Cars, shower caps, Tom Rapp's blog

(UPDATE: I changed the first sentence of this post because the whole thing was just a cheap boner joke and I only believe in earned boner jokes.)

If I’d remembered Adam had a thing for MINIS as he discussed on yesterday’s podcast, I would have told him about how I’d hosted videos for MINI from the LA Auto Show a couple years ago and from the MINIspace rooftop thing the year before and how I’d driven an electric MINI and a crapload of non-electric MINIS and how no one appreciated when I suggested a MINI party bus be named a MAXI. But I didn’t tell him. But I’m telling you guys. Mostly just because I think my image is kind of marshmallow-y so I like when I can show you that I’m no stranger to tuff stuff. Not that these videos are tuff stuff. Also, when did I start using the phrase “tuff stuff”? In the previous two sentences. But I’d recommend just reading the posts (click older entries at the bottom because I think only 5 or 10 per page show up) instead of actually watching the videos which aren’t my best work by any means. Well, some of them are. But some of them aren’t.

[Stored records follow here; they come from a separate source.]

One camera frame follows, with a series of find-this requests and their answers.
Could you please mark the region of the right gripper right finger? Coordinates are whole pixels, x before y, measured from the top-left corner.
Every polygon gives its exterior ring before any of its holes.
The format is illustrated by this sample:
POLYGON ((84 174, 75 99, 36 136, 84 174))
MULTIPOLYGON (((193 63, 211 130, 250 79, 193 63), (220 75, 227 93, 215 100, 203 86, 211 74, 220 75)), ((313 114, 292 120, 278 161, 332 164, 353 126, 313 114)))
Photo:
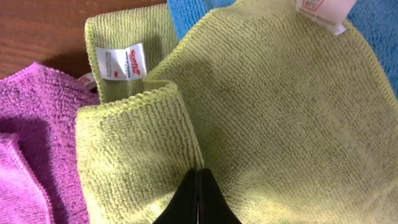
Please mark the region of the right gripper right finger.
POLYGON ((199 171, 198 216, 199 224, 241 224, 209 169, 199 171))

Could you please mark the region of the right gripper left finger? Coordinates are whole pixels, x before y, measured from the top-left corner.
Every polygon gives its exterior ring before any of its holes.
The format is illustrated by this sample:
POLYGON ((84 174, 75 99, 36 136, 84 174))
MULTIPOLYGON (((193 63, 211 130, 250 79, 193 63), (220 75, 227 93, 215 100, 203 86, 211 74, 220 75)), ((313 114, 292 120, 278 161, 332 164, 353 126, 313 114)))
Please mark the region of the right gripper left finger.
POLYGON ((198 212, 198 177, 189 170, 170 203, 153 224, 196 224, 198 212))

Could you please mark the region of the lime green microfiber cloth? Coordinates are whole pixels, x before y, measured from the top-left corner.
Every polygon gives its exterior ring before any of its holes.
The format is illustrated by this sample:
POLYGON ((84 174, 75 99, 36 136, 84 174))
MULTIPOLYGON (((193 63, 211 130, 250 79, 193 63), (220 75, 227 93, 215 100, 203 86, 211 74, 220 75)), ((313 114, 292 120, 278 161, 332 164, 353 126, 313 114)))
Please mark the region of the lime green microfiber cloth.
POLYGON ((397 222, 397 100, 351 24, 237 1, 149 72, 142 43, 96 54, 101 78, 144 91, 77 112, 91 223, 152 223, 202 168, 243 223, 397 222))

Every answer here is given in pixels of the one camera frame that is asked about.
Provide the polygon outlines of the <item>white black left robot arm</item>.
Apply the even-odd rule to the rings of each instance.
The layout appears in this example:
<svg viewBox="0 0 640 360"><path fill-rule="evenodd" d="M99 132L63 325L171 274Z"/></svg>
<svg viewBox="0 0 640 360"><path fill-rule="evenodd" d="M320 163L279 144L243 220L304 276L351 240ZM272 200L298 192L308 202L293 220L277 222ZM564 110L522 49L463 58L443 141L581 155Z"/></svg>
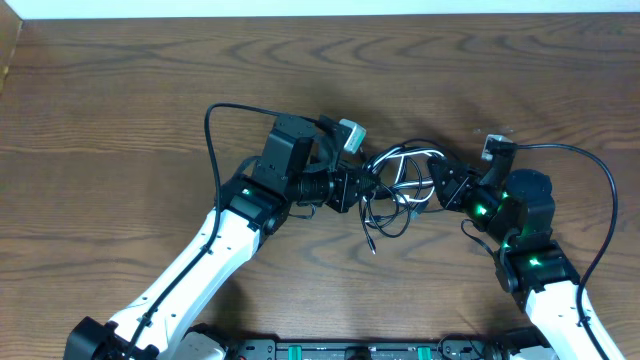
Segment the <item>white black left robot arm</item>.
<svg viewBox="0 0 640 360"><path fill-rule="evenodd" d="M293 205L345 213L373 191L375 176L340 159L365 136L347 119L276 116L251 175L238 172L218 189L199 233L137 299L105 324L84 318L68 336L64 360L225 358L227 347L194 330L194 320Z"/></svg>

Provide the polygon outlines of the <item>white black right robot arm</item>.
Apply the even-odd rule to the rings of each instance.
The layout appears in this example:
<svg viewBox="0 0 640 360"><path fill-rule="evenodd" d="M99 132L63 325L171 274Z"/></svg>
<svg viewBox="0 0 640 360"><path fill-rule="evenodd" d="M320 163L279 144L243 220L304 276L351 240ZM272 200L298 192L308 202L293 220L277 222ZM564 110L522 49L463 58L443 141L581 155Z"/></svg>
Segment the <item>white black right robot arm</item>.
<svg viewBox="0 0 640 360"><path fill-rule="evenodd" d="M502 289L532 325L504 334L486 359L620 359L579 274L553 239L555 201L549 176L512 167L519 146L486 148L480 171L441 156L427 163L443 209L464 213L498 248L489 252Z"/></svg>

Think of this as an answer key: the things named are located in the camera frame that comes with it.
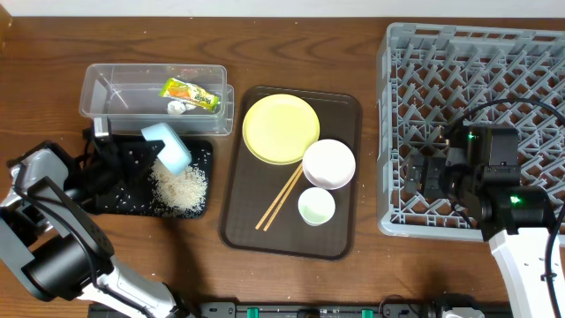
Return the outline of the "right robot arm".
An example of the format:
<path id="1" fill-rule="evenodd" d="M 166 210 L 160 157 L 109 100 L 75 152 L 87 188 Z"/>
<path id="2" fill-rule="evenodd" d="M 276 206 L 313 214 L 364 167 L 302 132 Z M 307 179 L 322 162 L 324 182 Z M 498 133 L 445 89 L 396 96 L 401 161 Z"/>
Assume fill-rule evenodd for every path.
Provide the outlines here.
<path id="1" fill-rule="evenodd" d="M 560 317 L 564 275 L 555 212 L 546 190 L 523 185 L 519 133 L 504 125 L 469 125 L 447 136 L 446 157 L 412 155 L 404 189 L 447 200 L 475 223 L 501 271 L 515 317 Z"/>

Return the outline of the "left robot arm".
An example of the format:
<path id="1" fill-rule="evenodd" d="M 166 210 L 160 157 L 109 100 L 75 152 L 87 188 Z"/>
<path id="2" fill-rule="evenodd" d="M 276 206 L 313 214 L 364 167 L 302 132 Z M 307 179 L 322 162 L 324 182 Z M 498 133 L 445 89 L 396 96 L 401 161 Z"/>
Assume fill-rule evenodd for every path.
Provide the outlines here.
<path id="1" fill-rule="evenodd" d="M 160 141 L 90 140 L 71 157 L 45 140 L 8 161 L 1 203 L 1 260 L 37 299 L 86 300 L 128 317 L 199 317 L 165 283 L 120 262 L 93 216 L 144 181 Z"/>

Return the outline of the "white green cup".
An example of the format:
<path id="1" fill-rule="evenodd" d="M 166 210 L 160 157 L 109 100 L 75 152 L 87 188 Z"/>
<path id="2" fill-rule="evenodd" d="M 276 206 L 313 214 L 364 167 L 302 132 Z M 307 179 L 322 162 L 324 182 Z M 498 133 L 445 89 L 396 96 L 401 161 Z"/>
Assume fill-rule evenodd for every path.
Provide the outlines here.
<path id="1" fill-rule="evenodd" d="M 327 223 L 334 216 L 335 209 L 334 197 L 323 188 L 308 188 L 298 198 L 299 214 L 311 226 Z"/>

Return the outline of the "pink white bowl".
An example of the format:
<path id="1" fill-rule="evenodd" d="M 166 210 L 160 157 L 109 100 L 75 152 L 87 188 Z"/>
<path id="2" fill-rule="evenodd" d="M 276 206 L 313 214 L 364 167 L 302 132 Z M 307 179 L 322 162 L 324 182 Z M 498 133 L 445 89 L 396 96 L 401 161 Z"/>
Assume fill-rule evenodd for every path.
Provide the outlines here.
<path id="1" fill-rule="evenodd" d="M 357 164 L 348 146 L 338 140 L 319 140 L 306 151 L 302 160 L 305 177 L 314 186 L 336 190 L 353 178 Z"/>

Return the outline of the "green orange snack wrapper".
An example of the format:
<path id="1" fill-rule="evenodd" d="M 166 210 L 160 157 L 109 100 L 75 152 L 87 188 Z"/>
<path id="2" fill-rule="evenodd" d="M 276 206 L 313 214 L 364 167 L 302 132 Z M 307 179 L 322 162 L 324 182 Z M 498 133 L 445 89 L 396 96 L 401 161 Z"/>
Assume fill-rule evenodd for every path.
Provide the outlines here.
<path id="1" fill-rule="evenodd" d="M 209 111 L 215 111 L 220 104 L 219 96 L 209 93 L 198 85 L 186 83 L 175 78 L 169 78 L 166 81 L 160 92 L 160 97 L 188 102 Z"/>

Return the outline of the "light blue bowl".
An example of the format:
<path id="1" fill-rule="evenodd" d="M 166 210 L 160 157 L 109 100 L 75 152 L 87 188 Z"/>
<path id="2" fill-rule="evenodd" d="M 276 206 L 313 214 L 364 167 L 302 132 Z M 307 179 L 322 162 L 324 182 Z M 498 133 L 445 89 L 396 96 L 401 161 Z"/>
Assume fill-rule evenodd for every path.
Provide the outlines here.
<path id="1" fill-rule="evenodd" d="M 148 126 L 141 130 L 141 134 L 146 141 L 164 143 L 157 157 L 173 175 L 181 174 L 191 164 L 191 152 L 168 124 L 159 123 Z"/>

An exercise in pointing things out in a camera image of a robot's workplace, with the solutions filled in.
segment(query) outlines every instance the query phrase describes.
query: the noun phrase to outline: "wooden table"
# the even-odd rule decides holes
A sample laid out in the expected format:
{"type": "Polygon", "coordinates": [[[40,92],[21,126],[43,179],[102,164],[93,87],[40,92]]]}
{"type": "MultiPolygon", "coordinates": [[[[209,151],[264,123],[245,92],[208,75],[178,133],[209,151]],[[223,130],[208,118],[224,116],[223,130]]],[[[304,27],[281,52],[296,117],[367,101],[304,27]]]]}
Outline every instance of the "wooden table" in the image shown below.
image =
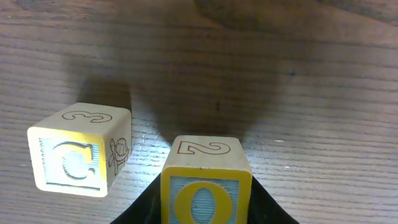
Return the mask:
{"type": "Polygon", "coordinates": [[[109,223],[179,134],[240,138],[300,223],[398,219],[398,3],[0,2],[0,222],[109,223]],[[131,98],[133,153],[105,198],[34,183],[26,130],[85,94],[131,98]]]}

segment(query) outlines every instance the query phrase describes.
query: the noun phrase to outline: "letter o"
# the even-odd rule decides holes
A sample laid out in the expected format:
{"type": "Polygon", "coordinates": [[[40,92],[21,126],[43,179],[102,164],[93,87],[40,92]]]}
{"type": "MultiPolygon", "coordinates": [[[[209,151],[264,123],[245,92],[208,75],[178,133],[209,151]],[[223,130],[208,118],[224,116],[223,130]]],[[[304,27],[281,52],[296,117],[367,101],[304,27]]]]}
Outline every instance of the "letter o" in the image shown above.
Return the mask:
{"type": "Polygon", "coordinates": [[[233,212],[232,200],[220,185],[209,181],[192,182],[184,186],[175,197],[174,212],[180,223],[196,224],[191,213],[192,199],[199,189],[206,188],[213,194],[215,211],[210,224],[225,224],[233,212]]]}

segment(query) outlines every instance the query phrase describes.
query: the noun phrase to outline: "black object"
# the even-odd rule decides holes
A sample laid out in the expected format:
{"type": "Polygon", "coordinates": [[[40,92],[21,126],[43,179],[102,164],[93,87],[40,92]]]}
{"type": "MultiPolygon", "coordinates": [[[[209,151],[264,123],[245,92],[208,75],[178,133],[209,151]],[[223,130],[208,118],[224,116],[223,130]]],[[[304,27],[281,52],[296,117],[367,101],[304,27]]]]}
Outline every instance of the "black object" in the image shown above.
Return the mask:
{"type": "MultiPolygon", "coordinates": [[[[160,174],[111,224],[160,224],[160,174]]],[[[248,224],[299,224],[252,178],[248,224]]]]}

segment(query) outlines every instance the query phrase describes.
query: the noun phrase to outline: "wooden block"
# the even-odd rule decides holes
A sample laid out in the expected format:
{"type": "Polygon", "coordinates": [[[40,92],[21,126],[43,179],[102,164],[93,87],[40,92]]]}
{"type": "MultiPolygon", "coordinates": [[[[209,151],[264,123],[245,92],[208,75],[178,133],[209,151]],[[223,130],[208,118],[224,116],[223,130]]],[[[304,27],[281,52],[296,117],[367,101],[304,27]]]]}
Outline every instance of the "wooden block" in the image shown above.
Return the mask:
{"type": "Polygon", "coordinates": [[[247,223],[251,179],[238,139],[177,137],[161,175],[162,224],[247,223]]]}
{"type": "Polygon", "coordinates": [[[39,189],[104,197],[131,155],[131,112],[76,103],[27,136],[39,189]]]}

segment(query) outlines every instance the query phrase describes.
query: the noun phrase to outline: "turtle drawing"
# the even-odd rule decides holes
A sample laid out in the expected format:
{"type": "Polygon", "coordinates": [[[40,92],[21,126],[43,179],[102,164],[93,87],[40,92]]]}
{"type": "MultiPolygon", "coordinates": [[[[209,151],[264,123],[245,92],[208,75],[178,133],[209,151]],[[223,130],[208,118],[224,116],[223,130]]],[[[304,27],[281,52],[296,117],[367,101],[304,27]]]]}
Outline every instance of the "turtle drawing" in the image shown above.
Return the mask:
{"type": "Polygon", "coordinates": [[[119,172],[119,166],[121,164],[127,163],[130,155],[130,149],[127,146],[127,141],[125,138],[119,139],[116,143],[113,139],[110,141],[111,145],[111,156],[109,157],[108,165],[109,167],[114,166],[114,175],[119,172]]]}

What else did I want to tell you? Well right now there is a shower cap clamped to a hanger dangling from a rafter outside, as if we are scaring off bad hair or hanging it in effigy. It’s actually because the thing reeks so significantly of mothballs I considered for a moment that the reason old people smell like mothballs is because they use this kind of shower cap. What’s with a young person like me even owning a shower cap? Sometimes I need to take a quick shower and don’t want my hair to get wet. Plus they just look cool. (note: they DO NOT look cool) It’s just not any shower cap though, it’s a special fancy one with a terry cloth lining inside which looked appealing until I opened it up and realized the terry cloth was made from freshly spun mothballs. Or maybe the smell is coming from some other toxic source. Maybe it’s the vinyl. Regardless I’m pretty sure I should place it in a drum deep in the bowels of the sea but I’m giving it a chance to air out. If a bunch of birds drop from the sky directly over this house then we’ll know this was a mistake.

Oh, also? Tom Rapp who writes and performs all the music for my show has started a blog about it so you should go there!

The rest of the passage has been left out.